We need to get our message out. We don't have to be obnoxious, but we have to stop trimming in polite society, as we all do. We need to make our case. It turns out that all the misrepresentations of the Dems have been absorbed as reality: if you are a Republican you are on the wrong side of history. We need to tell our story.
For instance, why did it take until the 1960's for the final Civil Rights law to be passed? Because it took that long for the Dems to throw in the towel on segregation. They blocked anti-lynching laws in the 1920's and 1930's, they threw blacks off the land in the New Deal, but by the 1950s, the Republicans were able to enforce Brown v. Board of Education (Little Rock) and pass two civil rights laws.

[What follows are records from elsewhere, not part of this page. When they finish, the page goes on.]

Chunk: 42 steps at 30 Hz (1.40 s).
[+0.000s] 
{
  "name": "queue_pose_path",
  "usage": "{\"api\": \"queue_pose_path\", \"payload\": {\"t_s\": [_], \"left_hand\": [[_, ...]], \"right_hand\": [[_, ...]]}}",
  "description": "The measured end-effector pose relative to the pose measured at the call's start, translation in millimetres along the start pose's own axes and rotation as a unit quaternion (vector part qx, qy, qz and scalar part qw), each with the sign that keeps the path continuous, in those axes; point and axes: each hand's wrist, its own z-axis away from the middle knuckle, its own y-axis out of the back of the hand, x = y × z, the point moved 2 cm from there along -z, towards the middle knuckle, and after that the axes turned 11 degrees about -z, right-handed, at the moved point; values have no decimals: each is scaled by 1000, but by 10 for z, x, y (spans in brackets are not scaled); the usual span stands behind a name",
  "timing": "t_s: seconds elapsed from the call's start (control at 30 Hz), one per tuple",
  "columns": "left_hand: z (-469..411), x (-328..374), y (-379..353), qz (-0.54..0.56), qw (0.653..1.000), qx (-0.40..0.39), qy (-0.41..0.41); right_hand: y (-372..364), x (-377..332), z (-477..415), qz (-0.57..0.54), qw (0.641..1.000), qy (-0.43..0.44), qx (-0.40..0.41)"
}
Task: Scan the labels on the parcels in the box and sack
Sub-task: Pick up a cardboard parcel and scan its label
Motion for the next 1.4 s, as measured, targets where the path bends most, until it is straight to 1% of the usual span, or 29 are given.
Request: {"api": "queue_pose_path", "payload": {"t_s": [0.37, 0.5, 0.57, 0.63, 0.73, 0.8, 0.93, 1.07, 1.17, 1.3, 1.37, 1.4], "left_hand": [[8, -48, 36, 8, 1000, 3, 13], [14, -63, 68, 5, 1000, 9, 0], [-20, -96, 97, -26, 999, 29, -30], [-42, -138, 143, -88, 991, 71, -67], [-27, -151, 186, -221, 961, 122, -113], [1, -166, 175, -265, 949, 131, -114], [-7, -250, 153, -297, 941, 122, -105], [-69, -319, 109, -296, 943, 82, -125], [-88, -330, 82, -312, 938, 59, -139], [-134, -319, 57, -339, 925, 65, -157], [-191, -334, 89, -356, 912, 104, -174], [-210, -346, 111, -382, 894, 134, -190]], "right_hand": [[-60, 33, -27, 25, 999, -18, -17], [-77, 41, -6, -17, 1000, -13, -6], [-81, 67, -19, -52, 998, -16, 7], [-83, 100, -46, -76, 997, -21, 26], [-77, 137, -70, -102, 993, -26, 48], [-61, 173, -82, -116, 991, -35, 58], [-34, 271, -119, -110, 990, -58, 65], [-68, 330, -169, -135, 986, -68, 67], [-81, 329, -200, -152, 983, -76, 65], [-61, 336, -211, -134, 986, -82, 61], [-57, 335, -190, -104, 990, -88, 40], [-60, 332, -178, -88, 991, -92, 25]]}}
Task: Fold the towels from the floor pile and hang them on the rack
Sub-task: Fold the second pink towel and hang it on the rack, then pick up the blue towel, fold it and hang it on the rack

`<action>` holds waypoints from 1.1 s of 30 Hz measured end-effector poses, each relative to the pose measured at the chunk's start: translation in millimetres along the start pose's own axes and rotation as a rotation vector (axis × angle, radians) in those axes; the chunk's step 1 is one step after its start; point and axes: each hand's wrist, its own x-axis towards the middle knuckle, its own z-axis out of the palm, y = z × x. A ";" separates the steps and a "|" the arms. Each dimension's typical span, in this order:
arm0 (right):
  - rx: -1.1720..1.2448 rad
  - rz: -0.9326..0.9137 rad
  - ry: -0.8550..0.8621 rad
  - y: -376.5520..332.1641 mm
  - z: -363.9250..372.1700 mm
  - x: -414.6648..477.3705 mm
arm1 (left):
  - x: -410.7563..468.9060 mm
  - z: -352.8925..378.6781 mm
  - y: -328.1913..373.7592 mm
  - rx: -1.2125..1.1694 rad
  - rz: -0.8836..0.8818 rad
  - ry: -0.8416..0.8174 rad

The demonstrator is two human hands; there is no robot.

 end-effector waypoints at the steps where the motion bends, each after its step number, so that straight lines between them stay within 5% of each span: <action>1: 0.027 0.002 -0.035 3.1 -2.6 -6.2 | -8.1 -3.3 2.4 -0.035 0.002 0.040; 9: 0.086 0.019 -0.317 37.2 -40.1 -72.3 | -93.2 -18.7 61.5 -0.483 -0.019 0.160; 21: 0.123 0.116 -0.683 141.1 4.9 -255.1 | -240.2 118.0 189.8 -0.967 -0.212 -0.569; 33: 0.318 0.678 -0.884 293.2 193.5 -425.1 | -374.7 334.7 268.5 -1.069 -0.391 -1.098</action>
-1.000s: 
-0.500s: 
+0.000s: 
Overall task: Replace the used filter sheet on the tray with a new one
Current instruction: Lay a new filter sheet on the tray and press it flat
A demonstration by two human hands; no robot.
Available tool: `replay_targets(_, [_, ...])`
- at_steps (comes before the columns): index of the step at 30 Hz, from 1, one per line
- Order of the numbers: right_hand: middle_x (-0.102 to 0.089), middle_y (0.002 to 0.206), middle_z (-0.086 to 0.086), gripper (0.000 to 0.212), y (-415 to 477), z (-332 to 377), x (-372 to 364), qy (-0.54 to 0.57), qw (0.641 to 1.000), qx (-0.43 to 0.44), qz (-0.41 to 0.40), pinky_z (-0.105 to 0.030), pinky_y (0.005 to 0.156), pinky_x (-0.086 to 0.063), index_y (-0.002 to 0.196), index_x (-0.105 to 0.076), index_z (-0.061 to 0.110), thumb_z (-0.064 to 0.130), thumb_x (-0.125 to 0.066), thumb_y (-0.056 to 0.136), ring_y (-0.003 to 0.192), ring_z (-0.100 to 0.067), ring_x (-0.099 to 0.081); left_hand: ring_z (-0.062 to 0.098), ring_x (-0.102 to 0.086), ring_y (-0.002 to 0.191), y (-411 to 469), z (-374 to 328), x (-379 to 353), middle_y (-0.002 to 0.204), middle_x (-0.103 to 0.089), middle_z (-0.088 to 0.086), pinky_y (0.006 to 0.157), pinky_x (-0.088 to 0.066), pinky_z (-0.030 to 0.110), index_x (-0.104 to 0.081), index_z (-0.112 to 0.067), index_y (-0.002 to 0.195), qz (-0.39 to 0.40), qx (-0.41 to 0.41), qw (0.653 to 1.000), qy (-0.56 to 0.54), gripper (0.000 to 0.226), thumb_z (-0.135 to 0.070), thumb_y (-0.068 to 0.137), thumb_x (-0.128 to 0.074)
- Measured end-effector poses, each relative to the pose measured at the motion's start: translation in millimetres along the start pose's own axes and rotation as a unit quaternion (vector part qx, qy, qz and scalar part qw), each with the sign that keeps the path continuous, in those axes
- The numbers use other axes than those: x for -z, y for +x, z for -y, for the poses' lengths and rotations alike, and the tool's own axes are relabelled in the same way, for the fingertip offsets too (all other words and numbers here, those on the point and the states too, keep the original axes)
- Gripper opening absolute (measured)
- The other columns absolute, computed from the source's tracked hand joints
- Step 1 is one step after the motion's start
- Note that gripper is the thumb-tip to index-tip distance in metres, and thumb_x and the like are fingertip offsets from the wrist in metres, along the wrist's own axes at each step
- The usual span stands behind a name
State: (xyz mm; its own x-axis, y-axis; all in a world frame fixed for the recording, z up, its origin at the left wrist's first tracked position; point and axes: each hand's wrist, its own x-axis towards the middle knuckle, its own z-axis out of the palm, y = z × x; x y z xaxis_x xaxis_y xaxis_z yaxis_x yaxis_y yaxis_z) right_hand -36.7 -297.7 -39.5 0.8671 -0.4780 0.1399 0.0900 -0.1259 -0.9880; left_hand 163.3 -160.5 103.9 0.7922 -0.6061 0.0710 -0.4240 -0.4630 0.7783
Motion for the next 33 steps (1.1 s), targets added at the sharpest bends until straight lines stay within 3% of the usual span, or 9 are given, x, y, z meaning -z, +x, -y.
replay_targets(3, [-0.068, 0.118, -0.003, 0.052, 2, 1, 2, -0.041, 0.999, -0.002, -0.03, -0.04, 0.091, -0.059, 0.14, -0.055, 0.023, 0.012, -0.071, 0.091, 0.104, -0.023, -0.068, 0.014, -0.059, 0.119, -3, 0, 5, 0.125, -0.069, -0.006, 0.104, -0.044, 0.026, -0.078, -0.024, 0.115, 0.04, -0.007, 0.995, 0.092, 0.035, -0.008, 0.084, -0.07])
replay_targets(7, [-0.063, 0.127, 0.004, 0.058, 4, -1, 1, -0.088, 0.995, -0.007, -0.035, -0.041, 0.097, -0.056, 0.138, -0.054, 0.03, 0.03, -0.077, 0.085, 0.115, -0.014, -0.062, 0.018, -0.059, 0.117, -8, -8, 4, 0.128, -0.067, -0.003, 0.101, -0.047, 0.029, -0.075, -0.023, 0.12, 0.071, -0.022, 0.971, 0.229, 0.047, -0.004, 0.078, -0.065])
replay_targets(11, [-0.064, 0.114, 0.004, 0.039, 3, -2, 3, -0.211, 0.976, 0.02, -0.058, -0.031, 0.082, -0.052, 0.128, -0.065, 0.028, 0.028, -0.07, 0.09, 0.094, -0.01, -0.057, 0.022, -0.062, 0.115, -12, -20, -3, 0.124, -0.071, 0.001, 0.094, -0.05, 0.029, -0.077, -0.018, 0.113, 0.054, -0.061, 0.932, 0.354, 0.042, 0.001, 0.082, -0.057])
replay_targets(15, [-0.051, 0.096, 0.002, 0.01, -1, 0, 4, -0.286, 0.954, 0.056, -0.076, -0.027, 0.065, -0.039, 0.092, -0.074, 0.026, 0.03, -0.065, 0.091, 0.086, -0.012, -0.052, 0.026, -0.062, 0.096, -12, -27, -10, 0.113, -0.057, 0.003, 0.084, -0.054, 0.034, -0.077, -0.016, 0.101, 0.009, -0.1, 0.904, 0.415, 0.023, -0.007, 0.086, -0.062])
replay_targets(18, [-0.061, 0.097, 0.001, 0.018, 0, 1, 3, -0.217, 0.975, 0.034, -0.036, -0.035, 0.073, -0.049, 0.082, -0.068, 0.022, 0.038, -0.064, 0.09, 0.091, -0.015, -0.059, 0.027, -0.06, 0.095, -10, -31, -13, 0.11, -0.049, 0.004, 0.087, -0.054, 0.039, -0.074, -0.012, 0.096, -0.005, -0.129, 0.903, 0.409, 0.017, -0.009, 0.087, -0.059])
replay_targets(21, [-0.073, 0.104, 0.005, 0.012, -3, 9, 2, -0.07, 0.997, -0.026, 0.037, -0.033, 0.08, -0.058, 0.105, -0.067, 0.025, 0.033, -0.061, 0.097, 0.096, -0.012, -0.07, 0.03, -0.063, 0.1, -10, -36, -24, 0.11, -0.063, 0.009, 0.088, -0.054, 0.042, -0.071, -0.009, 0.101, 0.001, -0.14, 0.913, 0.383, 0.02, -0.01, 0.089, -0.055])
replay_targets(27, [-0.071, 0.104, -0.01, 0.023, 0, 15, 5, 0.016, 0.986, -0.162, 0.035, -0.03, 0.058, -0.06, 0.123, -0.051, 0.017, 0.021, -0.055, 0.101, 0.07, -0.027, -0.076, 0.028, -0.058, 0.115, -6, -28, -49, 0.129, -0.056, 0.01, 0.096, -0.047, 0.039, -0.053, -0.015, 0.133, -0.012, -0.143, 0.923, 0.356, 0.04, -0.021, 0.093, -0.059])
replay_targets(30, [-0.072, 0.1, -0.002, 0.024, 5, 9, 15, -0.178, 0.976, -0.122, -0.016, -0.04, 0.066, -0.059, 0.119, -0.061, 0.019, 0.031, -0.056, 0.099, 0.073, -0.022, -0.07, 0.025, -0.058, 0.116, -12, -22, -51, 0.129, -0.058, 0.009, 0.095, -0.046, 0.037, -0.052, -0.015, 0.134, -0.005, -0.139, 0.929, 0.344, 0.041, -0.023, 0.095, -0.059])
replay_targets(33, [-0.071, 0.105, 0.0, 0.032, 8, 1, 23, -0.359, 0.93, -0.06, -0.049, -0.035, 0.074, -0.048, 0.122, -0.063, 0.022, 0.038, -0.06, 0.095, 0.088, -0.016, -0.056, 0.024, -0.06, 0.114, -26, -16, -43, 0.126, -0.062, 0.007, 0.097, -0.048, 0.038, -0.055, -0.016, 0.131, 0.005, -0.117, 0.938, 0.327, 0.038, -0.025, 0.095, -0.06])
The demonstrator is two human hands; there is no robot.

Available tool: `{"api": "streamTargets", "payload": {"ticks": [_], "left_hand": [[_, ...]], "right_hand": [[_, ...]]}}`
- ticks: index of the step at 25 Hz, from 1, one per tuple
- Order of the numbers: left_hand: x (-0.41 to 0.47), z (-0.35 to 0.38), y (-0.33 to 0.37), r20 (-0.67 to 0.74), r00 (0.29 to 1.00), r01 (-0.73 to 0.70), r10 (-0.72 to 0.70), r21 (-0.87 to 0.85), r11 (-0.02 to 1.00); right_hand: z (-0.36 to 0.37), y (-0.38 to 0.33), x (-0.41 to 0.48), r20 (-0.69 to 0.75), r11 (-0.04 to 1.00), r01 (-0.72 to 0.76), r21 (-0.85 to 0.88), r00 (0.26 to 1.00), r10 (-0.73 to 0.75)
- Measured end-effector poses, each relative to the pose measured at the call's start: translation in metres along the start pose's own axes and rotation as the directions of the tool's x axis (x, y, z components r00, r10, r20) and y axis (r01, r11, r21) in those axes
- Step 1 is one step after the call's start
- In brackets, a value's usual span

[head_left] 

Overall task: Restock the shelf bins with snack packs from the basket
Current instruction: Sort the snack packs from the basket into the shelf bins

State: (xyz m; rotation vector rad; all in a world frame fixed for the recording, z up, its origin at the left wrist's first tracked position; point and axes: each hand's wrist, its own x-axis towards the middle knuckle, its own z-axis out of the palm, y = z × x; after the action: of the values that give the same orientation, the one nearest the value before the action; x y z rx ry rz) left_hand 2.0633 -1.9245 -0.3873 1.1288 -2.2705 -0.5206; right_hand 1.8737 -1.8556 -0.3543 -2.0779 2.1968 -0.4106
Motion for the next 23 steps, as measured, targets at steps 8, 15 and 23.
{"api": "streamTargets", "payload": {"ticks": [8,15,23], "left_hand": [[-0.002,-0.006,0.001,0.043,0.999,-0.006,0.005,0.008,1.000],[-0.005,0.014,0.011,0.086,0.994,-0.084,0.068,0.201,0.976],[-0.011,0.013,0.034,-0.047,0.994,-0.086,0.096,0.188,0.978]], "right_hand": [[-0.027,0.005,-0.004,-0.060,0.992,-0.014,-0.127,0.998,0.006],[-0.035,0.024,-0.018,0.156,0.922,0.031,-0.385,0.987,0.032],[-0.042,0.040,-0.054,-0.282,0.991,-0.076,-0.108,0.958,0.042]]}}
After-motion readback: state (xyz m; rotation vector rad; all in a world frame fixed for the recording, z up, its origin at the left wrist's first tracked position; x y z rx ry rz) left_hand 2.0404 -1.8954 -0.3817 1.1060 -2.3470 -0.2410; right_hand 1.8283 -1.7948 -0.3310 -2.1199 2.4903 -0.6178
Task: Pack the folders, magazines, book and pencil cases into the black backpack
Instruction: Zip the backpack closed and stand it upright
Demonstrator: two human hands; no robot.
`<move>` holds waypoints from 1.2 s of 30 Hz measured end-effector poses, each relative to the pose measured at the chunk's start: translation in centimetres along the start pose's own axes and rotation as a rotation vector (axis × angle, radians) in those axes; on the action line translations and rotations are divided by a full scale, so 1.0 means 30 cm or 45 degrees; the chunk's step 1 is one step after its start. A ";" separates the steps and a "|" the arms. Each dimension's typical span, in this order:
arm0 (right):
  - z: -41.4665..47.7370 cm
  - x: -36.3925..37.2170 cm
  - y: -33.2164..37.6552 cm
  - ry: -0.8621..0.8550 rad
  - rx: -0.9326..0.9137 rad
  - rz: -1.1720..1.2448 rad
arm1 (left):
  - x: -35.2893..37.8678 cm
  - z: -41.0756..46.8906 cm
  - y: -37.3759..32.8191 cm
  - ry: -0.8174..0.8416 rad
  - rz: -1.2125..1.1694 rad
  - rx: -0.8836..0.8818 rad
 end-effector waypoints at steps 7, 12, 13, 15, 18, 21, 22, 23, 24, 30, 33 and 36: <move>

With the movement led by the Rev. Dr. King, the Dems could finally not ignore the developing political power of the African-American community. So in their own interest of maintaining access to power, they threw in the towel on blocking the advancement of the black community. It wasn't principle; they didn't do it until their power was challenged.
And then they came up with welfare as a career to sidetrack black progress. The African-American family survived 250 years of slavery and 100 years of Jim Crow, but was destroyed by 40 years of liberalism
That is only one story we need to tell. Socialism has failed everywhere it has been tried. The 20th century is littered with it. When the wealth is redistributed, without exception it is goes to the redistributors, not to the people. The nomenklatura in a socialist economy is about 10% of the population. Everyone else stands in line to shop at bare shelves.
Who would have thought that in our declining years, defending this hill would fall to us? It will be fun. And we will make history.